Return only the stretch of the material below that begins with the line containing "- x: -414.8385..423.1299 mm" and ends with the line containing "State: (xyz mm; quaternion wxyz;", exactly; both of those lines belong to it.

————

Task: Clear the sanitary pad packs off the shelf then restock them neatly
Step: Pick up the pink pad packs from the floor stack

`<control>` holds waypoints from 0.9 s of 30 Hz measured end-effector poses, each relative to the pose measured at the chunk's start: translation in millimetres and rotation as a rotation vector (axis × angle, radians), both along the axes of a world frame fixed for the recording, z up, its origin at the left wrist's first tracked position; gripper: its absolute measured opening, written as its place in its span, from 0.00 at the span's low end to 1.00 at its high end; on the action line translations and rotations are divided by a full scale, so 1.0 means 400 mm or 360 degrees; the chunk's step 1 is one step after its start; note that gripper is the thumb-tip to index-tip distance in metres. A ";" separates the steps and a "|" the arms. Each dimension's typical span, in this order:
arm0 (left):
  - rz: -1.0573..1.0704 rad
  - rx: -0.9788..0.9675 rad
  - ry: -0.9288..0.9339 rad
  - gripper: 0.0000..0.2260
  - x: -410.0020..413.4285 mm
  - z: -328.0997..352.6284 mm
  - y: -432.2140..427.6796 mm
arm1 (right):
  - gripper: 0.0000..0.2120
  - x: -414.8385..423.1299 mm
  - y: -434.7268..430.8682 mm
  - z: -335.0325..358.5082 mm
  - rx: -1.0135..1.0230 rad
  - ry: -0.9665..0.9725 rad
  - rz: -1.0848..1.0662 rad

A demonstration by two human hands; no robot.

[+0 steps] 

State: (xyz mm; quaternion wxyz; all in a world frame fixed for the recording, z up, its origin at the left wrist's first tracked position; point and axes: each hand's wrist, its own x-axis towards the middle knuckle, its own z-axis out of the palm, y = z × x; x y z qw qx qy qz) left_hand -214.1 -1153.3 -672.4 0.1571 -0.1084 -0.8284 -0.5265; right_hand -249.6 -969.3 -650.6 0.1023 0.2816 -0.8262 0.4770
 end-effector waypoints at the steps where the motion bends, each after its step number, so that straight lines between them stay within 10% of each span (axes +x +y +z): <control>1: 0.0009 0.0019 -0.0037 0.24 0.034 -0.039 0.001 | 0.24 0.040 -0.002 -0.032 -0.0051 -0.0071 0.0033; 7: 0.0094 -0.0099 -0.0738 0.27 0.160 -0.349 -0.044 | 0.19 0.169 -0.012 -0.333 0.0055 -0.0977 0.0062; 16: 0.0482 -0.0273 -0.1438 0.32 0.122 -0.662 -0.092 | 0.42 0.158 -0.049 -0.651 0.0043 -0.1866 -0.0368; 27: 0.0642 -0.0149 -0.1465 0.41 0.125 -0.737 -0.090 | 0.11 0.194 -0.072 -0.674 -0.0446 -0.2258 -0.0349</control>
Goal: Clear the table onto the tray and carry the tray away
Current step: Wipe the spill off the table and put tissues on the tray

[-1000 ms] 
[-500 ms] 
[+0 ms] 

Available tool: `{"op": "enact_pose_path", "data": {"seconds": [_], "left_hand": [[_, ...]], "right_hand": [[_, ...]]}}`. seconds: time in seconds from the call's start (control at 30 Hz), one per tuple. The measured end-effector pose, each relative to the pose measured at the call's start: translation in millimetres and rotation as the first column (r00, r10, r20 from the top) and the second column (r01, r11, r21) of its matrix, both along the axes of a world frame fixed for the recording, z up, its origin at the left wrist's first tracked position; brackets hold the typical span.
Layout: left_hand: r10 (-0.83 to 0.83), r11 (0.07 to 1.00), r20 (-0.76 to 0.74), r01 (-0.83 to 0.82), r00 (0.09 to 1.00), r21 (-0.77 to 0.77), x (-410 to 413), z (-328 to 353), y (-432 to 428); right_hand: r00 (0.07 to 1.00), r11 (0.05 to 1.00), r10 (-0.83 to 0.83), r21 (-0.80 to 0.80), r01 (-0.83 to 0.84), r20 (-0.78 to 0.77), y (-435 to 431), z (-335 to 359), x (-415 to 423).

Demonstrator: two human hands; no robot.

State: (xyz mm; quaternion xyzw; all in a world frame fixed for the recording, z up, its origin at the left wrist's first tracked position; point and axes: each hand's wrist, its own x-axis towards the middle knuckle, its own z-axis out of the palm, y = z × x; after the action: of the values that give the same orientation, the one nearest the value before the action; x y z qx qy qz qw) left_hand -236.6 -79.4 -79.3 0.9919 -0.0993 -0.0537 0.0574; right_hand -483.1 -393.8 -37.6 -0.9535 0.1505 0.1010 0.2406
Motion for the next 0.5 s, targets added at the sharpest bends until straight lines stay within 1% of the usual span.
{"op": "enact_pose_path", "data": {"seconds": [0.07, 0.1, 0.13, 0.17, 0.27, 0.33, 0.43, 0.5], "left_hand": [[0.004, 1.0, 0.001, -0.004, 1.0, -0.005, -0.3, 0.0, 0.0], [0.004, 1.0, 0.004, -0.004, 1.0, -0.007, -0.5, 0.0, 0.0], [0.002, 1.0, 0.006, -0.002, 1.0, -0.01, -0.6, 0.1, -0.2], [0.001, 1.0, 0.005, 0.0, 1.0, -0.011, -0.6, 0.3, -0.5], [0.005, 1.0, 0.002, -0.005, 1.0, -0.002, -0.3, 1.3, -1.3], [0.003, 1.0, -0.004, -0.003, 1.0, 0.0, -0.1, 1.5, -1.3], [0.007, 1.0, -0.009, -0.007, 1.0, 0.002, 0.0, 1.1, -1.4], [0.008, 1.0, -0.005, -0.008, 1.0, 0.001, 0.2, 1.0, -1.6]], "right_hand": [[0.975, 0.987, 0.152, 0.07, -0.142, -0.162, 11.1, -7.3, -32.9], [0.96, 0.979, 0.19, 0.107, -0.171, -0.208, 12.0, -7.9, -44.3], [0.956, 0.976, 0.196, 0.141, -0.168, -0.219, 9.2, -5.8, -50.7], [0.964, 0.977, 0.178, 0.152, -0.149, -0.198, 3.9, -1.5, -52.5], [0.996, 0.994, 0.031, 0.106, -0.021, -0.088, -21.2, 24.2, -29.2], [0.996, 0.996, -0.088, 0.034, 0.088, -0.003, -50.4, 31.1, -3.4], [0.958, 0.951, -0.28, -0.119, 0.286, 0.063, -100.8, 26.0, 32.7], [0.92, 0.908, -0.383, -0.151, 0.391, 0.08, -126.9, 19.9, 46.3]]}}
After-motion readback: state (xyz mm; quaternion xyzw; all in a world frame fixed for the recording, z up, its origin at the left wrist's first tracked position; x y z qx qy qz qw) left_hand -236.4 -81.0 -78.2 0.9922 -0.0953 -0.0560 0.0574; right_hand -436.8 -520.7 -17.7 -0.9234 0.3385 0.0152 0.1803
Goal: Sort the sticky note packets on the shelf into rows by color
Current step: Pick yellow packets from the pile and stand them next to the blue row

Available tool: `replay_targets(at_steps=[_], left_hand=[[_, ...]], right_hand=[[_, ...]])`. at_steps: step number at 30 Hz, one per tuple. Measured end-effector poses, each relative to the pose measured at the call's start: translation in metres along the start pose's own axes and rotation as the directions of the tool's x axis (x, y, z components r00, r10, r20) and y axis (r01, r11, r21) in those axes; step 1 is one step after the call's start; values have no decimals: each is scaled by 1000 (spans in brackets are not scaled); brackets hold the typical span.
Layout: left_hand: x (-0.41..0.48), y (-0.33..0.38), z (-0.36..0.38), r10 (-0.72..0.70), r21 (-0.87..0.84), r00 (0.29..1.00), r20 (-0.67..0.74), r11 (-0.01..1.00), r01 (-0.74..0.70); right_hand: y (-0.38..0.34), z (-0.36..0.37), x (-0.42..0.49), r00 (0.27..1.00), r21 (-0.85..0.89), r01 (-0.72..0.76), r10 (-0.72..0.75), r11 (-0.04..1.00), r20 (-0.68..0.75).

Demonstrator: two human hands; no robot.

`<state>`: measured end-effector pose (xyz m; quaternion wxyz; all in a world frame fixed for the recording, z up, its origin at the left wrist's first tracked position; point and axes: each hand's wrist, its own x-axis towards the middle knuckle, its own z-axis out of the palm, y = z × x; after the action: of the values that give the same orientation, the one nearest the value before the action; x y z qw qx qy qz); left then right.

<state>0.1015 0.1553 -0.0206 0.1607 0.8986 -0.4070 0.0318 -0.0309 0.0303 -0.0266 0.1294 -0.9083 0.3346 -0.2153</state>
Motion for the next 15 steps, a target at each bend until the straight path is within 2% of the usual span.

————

#### COMPLETED EXERCISE:
  - x: -414.8385..423.1299 mm
  - y: -434.7268..430.8682 mm
  - z: -335.0325..358.5082 mm
  - rx: -1.0135..1.0230 rad
  - ry: -0.9665..0.9725 rad
  - rz: -1.0848..1.0662 rad

A demonstration by two human hands; no robot.

[+0 steps] 

State: (xyz mm; quaternion wxyz; all in a world frame fixed for the recording, z up, its origin at the left wrist's first tracked position; point and axes: each hand's wrist, its own x-axis towards the middle knuckle, its own z-axis out of the palm, y = z × x; x y z qw qx qy qz) left_hand -214.1 -1153.3 -672.4 0.1571 -0.1084 -0.8284 -0.5265; right_hand -249.6 -969.3 -650.6 0.1023 0.2816 -0.8262 0.4770

For this exercise, nothing more is required.